Brief
All lines in the material below that hold "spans" should be found and copied.
= Beginning of Section =
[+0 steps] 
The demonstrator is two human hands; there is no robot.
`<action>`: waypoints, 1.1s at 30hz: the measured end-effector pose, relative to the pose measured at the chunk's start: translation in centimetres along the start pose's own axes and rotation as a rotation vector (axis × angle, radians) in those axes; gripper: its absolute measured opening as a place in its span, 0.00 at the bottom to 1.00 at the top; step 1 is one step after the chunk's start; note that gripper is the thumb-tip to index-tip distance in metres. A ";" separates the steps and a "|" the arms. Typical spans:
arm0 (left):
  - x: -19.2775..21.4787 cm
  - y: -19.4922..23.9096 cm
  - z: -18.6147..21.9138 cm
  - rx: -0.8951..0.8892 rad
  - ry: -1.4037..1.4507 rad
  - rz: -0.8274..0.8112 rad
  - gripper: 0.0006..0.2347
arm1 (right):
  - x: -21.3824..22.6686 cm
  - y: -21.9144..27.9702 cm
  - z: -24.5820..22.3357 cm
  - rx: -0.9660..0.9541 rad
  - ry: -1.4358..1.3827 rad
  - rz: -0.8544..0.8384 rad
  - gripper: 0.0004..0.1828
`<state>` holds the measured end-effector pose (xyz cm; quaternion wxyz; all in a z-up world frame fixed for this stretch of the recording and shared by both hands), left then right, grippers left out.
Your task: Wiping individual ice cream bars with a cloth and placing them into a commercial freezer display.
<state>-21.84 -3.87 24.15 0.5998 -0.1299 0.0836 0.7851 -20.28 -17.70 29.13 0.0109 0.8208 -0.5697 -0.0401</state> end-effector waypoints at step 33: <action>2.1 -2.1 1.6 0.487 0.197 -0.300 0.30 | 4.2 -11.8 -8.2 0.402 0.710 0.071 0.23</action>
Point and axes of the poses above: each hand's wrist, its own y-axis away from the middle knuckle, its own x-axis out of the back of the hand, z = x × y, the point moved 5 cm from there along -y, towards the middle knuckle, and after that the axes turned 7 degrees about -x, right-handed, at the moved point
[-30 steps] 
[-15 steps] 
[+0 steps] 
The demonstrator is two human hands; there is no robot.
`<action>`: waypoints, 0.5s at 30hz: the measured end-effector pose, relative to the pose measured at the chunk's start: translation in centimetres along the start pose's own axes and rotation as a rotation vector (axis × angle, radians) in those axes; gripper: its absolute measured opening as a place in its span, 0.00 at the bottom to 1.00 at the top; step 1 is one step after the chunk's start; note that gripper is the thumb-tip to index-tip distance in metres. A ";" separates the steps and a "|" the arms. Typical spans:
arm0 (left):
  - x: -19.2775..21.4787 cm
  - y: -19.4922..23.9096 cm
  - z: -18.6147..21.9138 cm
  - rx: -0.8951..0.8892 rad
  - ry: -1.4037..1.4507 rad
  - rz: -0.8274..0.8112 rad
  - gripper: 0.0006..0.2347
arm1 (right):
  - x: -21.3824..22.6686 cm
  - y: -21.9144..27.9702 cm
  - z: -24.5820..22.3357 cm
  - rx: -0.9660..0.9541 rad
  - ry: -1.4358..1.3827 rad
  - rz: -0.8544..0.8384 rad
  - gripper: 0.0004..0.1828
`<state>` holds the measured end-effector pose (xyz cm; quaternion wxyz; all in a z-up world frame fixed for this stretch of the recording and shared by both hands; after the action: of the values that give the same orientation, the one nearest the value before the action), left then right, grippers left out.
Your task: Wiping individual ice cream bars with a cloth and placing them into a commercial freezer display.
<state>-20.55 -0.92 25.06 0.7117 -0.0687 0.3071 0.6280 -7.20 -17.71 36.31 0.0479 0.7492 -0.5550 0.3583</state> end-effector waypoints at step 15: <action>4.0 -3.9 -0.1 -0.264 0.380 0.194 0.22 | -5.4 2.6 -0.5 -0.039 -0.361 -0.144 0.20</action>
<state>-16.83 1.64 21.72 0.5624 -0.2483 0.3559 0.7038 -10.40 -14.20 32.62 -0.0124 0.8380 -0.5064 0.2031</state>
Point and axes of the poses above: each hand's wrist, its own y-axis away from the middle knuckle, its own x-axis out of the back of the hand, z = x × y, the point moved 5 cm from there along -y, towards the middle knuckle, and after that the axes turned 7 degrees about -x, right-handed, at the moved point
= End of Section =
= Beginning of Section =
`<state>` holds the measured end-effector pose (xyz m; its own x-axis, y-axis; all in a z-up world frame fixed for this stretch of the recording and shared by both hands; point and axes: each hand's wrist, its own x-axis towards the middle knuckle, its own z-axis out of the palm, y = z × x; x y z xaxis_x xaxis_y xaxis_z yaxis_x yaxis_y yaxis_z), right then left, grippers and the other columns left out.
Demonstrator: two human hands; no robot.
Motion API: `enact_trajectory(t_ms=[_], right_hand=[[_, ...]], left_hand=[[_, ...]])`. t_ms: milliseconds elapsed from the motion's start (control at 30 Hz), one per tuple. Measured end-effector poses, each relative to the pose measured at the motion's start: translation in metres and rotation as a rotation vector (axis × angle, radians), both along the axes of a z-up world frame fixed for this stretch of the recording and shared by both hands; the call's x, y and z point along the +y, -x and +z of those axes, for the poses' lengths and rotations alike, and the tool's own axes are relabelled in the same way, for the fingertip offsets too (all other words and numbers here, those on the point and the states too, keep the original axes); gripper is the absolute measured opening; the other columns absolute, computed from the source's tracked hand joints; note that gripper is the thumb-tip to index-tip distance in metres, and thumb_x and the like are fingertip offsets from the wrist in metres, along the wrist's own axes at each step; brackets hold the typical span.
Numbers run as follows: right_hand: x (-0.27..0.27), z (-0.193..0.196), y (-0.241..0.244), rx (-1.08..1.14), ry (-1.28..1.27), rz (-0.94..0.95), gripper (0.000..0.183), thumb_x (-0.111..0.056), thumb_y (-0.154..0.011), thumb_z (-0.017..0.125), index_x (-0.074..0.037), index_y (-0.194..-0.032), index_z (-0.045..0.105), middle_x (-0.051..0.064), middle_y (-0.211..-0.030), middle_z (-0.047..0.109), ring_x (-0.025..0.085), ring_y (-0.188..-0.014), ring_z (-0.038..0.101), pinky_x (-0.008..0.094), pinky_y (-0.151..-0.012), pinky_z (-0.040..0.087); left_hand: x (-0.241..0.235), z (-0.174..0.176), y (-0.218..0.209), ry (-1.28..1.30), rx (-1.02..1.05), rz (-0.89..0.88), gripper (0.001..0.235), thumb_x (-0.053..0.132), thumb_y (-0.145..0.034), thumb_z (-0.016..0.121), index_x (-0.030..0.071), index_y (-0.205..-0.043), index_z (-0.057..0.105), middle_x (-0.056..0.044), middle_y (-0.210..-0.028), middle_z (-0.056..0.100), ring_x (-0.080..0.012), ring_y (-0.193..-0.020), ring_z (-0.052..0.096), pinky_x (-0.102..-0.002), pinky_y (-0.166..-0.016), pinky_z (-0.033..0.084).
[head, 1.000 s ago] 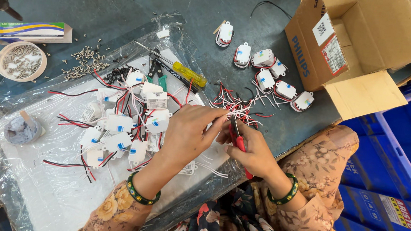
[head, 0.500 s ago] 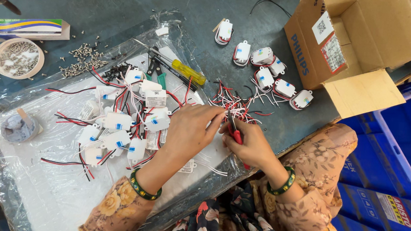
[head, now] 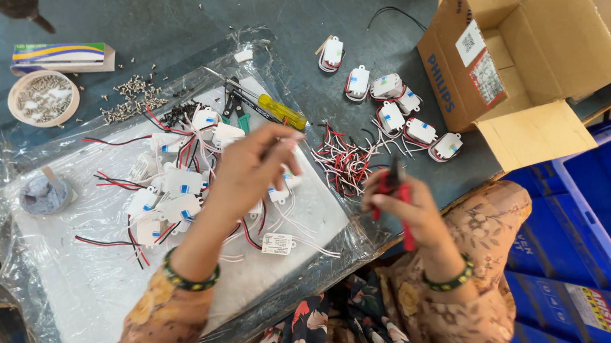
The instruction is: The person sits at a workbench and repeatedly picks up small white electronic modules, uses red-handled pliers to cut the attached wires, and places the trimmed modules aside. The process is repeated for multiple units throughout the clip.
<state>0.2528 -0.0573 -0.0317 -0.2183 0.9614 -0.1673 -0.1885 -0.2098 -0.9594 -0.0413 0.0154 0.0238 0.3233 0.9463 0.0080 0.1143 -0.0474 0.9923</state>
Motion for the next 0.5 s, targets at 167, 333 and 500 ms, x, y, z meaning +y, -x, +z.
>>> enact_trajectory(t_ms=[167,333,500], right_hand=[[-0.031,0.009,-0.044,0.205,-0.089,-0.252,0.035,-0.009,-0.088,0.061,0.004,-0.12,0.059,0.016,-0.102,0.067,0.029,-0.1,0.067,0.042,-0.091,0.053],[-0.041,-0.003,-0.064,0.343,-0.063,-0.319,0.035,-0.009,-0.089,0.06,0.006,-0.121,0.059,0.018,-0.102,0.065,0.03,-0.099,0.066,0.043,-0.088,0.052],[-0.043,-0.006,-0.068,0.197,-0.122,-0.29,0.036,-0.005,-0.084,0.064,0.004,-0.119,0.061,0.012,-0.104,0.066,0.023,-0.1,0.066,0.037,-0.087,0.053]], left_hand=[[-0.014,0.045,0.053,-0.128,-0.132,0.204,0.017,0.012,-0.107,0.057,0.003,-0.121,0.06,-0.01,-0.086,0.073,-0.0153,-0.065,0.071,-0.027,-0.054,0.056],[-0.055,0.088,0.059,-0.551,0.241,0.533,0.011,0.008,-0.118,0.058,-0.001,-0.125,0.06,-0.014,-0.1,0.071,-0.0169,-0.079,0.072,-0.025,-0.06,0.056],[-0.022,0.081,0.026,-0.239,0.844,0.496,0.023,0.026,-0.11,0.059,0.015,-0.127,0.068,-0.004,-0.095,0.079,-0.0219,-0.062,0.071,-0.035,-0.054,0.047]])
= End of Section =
Answer to the exercise
`<action>`: waypoints, 1.1s at 30hz: the measured end-effector pose, relative to the pose measured at the chunk's start: translation in centimetres along the start pose's own axes and rotation as a rotation vector (axis × angle, radians) in those axes; gripper: its absolute measured opening as a place in its span, 0.00 at the bottom to 1.00 at the top; step 1 is one step after the chunk's start; note that gripper is the thumb-tip to index-tip distance in metres. A ";" separates the steps and a "|" the arms. Typical spans:
`<action>`: waypoints, 0.5s at 30hz: the measured end-effector pose, relative to the pose measured at the chunk's start: translation in centimetres along the start pose's own axes and rotation as a rotation vector (axis × angle, radians) in those axes; gripper: its absolute measured opening as a place in its span, 0.00 at the bottom to 1.00 at the top; step 1 is one step after the chunk's start; note that gripper is the thumb-tip to index-tip distance in metres. A ";" separates the steps and a "|" the arms. Typical spans:

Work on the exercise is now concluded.